裴淵弘■ 中朝国境をゆく――全長1300キロの魔境
日本に対する民族的悪感情が解消されていない現状では、自衛隊が北朝鮮地域で多国籍軍として展開するのは困難になることが予想され、同地域の統制は、韓国と、その最大の交易国である中国が中心になって実施される公算が高くなるようだ。
さらに、再統一を急ぐ韓国が、在韓米軍の存在が障害になると考えるようになれば、朝鮮半島の外交的主導権は中国に大きく傾くことになる。現に盧武鉉政権はその方向にあり、米軍が軍政に参加する作戦計画5029に反対したものと考えられる。
再統一が民族の宿願であり、それが中国の協力なくしては達成しえないのであれば、米国がこの流れを変えることはできない。

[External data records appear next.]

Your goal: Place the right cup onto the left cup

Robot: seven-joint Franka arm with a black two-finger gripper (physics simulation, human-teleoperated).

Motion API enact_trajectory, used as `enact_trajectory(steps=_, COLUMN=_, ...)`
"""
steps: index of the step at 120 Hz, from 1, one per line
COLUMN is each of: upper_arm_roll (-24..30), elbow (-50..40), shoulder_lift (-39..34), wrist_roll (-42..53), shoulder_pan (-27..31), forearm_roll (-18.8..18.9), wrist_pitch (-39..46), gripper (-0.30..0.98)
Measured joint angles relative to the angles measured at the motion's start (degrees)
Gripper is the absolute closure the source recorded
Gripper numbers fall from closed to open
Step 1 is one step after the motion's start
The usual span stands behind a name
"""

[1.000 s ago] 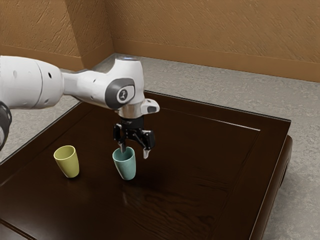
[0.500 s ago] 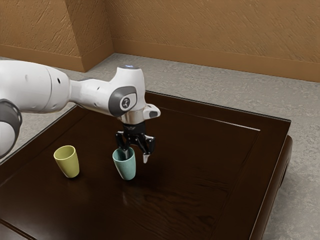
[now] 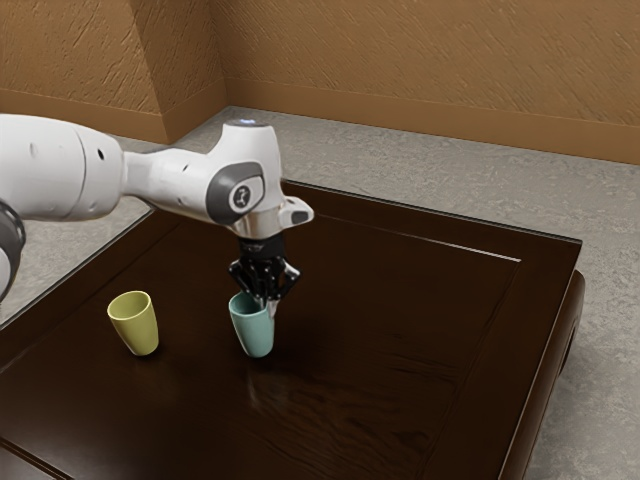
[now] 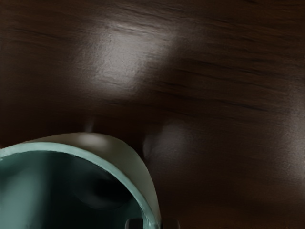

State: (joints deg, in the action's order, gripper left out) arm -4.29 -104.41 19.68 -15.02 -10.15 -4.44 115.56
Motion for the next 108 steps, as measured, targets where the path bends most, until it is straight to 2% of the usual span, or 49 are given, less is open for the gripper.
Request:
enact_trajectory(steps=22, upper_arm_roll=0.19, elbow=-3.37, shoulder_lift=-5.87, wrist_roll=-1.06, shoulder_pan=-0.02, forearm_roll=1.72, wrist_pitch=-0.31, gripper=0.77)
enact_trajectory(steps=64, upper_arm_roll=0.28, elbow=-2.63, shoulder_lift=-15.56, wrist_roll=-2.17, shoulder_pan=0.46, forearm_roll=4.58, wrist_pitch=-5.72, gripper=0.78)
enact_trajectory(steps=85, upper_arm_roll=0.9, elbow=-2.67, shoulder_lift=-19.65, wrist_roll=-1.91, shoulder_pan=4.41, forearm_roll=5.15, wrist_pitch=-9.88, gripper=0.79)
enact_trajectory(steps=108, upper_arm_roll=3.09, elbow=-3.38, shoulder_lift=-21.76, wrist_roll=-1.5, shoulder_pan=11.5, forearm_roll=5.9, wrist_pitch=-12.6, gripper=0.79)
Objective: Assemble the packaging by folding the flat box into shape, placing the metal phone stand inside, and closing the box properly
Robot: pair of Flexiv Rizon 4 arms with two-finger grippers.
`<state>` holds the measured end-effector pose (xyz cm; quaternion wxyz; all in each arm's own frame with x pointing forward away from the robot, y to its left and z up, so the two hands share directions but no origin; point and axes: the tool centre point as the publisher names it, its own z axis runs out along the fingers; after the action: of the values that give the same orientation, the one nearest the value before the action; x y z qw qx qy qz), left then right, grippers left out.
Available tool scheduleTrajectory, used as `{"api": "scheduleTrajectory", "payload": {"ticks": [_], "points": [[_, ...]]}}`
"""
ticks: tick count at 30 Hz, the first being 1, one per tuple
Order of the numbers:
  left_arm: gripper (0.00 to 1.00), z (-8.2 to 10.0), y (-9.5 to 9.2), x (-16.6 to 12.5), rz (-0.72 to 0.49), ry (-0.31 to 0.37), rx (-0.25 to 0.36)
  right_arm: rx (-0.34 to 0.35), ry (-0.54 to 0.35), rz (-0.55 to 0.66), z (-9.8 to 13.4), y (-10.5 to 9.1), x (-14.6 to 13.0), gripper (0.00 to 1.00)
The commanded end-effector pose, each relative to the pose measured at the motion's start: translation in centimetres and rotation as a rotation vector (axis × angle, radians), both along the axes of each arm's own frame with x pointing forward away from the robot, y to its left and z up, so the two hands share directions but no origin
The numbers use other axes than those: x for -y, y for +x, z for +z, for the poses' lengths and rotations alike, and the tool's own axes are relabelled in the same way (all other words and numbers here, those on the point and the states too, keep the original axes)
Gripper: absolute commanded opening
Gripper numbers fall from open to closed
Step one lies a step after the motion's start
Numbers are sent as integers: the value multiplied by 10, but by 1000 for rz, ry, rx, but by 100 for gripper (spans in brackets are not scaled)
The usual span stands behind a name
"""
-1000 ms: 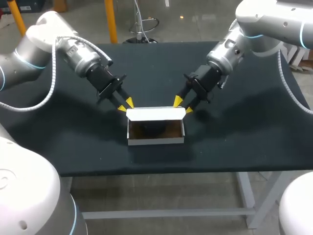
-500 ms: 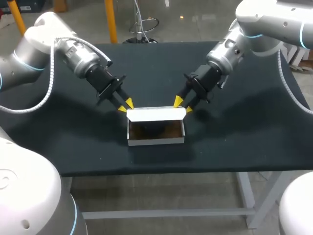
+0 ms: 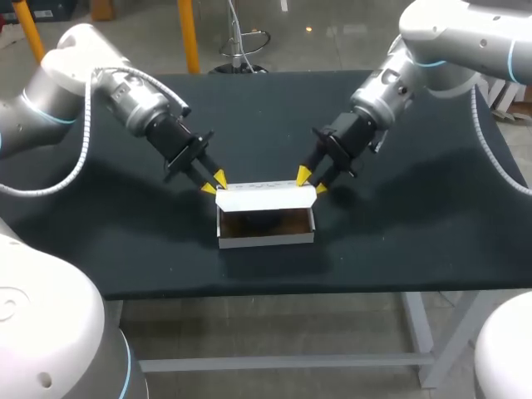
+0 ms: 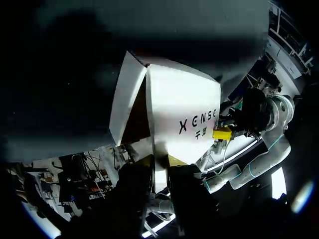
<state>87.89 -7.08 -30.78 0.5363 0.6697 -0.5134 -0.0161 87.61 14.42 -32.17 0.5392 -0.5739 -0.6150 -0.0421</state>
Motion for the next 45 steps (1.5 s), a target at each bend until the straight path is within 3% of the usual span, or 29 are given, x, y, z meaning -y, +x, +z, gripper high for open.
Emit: {"api": "scheduleTrajectory", "payload": {"ticks": [1, 23, 39, 45], "points": [[16, -5, -5, 2, 2, -3, 3, -1, -1, 8, -2, -1, -3, 35], [23, -19, -23, -1, 10, 32, 56, 38, -10, 41, -17, -12, -2, 42], [35, -15, -24, -4, 24, 101, 128, 79, -24, 56, -27, -11, -3, 45], [45, -10, -26, -6, 28, 122, 162, 83, -21, 59, -28, -11, -3, 45]]}}
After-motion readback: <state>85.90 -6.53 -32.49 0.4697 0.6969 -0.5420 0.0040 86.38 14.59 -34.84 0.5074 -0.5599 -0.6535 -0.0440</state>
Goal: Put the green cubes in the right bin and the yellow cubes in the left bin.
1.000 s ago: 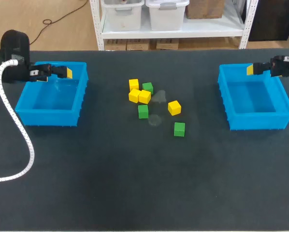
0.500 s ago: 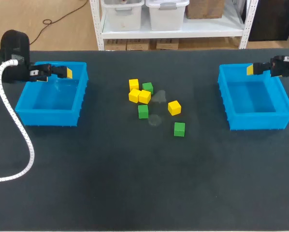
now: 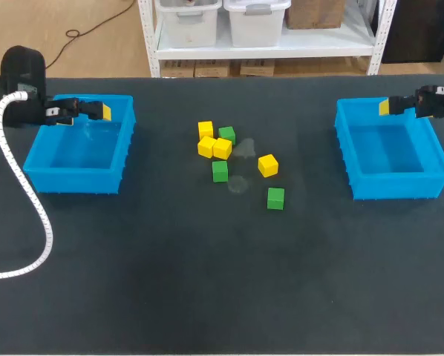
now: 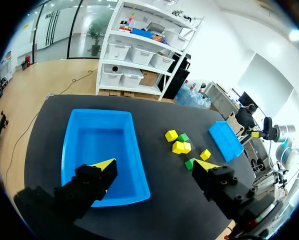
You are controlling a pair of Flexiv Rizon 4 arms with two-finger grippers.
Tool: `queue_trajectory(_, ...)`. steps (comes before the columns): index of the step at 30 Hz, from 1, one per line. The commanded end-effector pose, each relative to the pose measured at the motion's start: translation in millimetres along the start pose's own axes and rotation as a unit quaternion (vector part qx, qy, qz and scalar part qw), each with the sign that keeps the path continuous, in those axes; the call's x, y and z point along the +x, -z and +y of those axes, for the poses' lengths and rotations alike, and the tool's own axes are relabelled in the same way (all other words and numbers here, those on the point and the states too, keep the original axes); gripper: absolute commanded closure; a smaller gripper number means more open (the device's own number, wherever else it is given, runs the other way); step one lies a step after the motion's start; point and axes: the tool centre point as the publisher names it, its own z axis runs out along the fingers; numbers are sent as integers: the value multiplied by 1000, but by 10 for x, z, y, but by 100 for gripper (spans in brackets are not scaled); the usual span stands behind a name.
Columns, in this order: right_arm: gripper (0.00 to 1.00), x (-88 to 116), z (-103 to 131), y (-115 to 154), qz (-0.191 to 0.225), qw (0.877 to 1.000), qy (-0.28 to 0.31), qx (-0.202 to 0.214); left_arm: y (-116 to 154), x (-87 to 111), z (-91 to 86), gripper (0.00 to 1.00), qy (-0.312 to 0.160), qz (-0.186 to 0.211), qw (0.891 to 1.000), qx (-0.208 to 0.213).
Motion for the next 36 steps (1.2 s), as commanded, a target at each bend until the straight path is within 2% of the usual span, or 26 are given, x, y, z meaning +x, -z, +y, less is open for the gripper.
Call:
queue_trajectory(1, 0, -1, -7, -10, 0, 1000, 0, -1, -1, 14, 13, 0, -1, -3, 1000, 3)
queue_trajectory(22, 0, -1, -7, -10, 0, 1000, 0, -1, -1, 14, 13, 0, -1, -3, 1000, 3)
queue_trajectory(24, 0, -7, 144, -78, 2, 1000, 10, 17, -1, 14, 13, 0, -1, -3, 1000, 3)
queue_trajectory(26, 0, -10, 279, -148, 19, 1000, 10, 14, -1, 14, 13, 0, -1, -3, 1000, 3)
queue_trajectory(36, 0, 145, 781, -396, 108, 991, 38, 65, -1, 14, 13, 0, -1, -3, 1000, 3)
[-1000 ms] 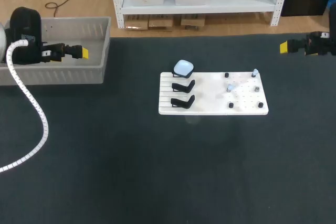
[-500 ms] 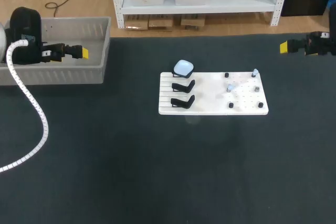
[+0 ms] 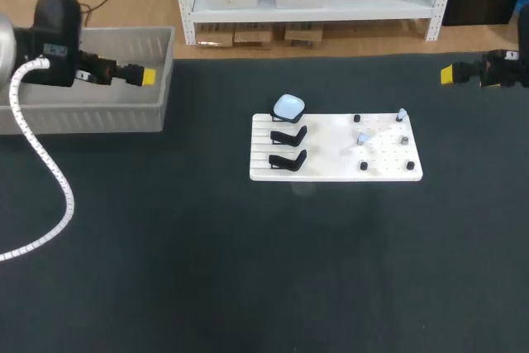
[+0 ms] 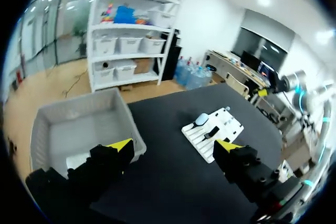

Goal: Pick up each earbud case from the left stands, insert the matching earbuds, close the lid, and place the case in the box.

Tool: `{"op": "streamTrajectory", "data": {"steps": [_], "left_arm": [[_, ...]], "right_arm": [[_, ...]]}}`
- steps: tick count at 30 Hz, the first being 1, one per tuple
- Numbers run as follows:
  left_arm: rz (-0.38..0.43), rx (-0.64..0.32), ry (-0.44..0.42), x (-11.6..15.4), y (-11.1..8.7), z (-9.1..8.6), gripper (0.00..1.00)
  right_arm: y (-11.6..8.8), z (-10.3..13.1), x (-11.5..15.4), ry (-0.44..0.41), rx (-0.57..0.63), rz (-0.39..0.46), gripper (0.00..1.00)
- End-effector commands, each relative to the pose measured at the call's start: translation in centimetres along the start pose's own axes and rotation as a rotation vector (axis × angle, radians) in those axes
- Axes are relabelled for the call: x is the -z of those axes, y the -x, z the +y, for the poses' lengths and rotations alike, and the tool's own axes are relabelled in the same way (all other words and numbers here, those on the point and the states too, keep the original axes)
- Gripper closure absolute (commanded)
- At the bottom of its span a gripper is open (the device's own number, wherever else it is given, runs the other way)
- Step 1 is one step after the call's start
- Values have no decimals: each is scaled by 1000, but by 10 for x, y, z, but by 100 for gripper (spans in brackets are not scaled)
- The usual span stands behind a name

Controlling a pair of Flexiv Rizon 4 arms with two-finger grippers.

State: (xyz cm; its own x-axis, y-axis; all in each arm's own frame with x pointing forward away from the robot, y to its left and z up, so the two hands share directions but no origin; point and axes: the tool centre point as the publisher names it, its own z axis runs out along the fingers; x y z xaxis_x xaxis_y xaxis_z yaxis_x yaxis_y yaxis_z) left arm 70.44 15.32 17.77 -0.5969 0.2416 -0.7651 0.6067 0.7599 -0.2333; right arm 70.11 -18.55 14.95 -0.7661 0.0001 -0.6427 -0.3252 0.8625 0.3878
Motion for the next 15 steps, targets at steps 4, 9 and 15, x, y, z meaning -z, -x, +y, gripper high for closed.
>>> {"op": "streamTrajectory", "data": {"steps": [4,9,15], "left_arm": [[24,-295,-319,-19,11,7,0],[62,-429,-393,-35,17,6,0],[102,-548,-488,-59,19,-2,0]], "right_arm": [[0,0,0,0,0,1,0],[0,0,0,0,0,1,0],[0,0,0,0,0,1,0]]}}
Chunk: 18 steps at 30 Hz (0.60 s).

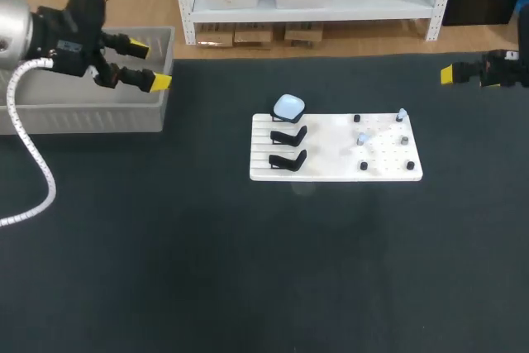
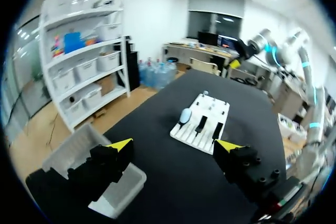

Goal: Pick up each earbud case from the left stands, insert the matching earbuds, close the lid, and place the case in the box.

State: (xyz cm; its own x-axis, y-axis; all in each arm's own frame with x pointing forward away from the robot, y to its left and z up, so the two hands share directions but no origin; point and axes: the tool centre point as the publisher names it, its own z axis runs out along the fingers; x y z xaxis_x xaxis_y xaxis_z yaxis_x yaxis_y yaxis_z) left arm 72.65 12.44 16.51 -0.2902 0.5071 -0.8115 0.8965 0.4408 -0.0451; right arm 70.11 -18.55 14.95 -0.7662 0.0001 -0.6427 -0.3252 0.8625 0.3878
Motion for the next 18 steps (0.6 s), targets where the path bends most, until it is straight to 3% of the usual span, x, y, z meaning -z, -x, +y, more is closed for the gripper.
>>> {"op": "streamTrajectory", "data": {"steps": [1,8,18], "left_arm": [[47,-141,-270,-23,6,11,0],[65,-232,-351,-58,8,5,0],[60,-241,-404,-96,4,-2,0]], "right_arm": [[0,0,0,0,0,0,0],[0,0,0,0,0,0,0],[0,0,0,0,0,0,0]]}}
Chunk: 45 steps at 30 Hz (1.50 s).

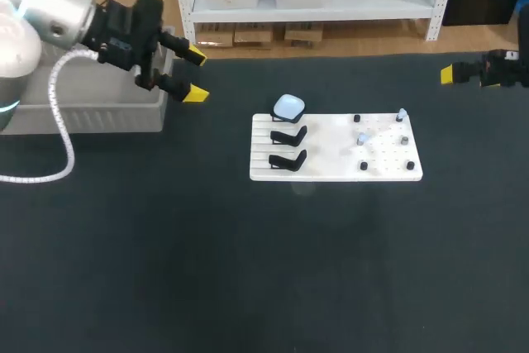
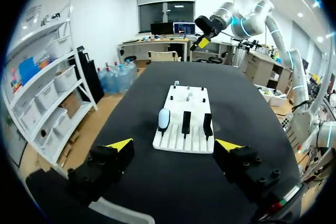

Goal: Pick up each earbud case from the left stands, insert the matching earbuds, close the lid, and place the case in the box.

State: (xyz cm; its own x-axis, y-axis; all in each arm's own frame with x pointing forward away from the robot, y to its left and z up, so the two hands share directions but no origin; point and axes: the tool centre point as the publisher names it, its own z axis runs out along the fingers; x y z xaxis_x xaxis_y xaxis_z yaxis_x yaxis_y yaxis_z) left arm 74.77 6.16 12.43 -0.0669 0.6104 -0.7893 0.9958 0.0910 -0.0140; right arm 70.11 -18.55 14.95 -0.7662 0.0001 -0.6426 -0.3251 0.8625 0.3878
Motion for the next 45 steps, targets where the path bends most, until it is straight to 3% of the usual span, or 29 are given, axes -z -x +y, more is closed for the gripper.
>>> {"op": "streamTrajectory", "data": {"steps": [1,14,20,26,35,45], "left_arm": [[-6,-5,-134,-21,-2,10,0],[-5,-77,-142,-66,-10,7,0],[18,-107,-100,-88,-12,15,0],[26,-107,-112,-102,-10,20,0],[-28,-49,-179,-119,-12,24,0],[-85,-46,-183,-133,-11,25,0]], "right_arm": [[0,0,0,0,0,0,0],[0,0,0,0,0,0,0],[0,0,0,0,0,0,0],[0,0,0,0,0,0,0],[0,0,0,0,0,0,0],[0,0,0,0,0,0,0]]}}
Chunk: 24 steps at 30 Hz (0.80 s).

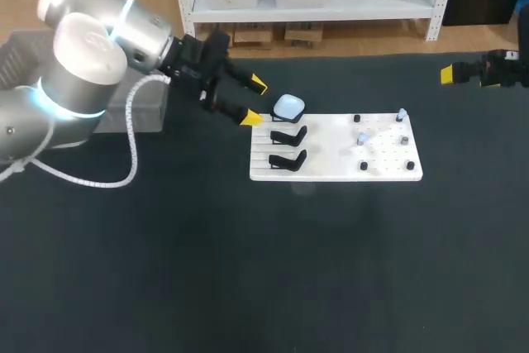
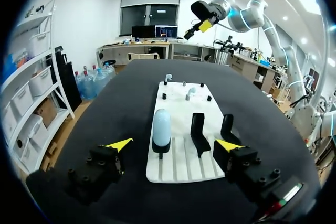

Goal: Pick up each earbud case from the left stands, insert the matching earbuds, close the lid, and place the case in the box.

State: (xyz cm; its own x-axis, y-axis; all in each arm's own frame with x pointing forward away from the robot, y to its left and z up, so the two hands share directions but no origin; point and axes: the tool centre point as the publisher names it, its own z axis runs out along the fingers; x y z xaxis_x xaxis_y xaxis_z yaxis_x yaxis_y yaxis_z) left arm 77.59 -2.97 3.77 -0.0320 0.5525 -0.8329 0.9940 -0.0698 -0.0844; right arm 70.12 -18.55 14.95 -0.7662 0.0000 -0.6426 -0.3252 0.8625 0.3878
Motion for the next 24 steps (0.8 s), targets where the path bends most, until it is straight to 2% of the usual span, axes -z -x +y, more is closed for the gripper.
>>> {"op": "streamTrajectory", "data": {"steps": [1,4,7,16,24], "left_arm": [[-16,-14,-11,-6,-1,5,0],[-29,-22,-10,-9,1,5,0],[-43,-23,-5,-14,1,8,4],[-61,-21,-2,-23,0,11,27],[-67,-32,2,-29,2,15,31]], "right_arm": [[0,0,0,0,0,0,0],[0,0,0,0,0,0,0],[0,0,0,0,0,0,0],[0,0,0,0,0,0,0],[0,0,0,0,0,0,0]]}}
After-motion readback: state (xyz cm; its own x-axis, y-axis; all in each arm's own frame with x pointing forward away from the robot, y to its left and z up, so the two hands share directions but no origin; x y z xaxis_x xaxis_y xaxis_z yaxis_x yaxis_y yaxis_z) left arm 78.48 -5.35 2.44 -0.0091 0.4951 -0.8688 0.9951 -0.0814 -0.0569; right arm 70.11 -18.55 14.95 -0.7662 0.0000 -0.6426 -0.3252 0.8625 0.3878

中国と朝鮮半島は、今も昔も2200キロの国境でつながる唇歯相依る関係だ。太平洋を隔てた米国の影響力にも限界がある。
――第4章 国境崩壊のシナリオ――“統一後”の力学
■ 中朝国境をゆく――全長1300キロの魔境|裴淵弘(ベヨンホン)|中央公論新社|2007年 05月|新書|ISBN:9784121502452
★★★
《キャッチ・コピー》
脱北者に中韓両国はきわめて冷淡で、強制送還や人身売買の犠牲者になる者も多い。国境地帯では今、何が起きているのか。10年ぶりに厳寒の地に足を踏み入れた著者が、そこに生きる人々の姿を描き出し「魔境」の全貌を明らかにする。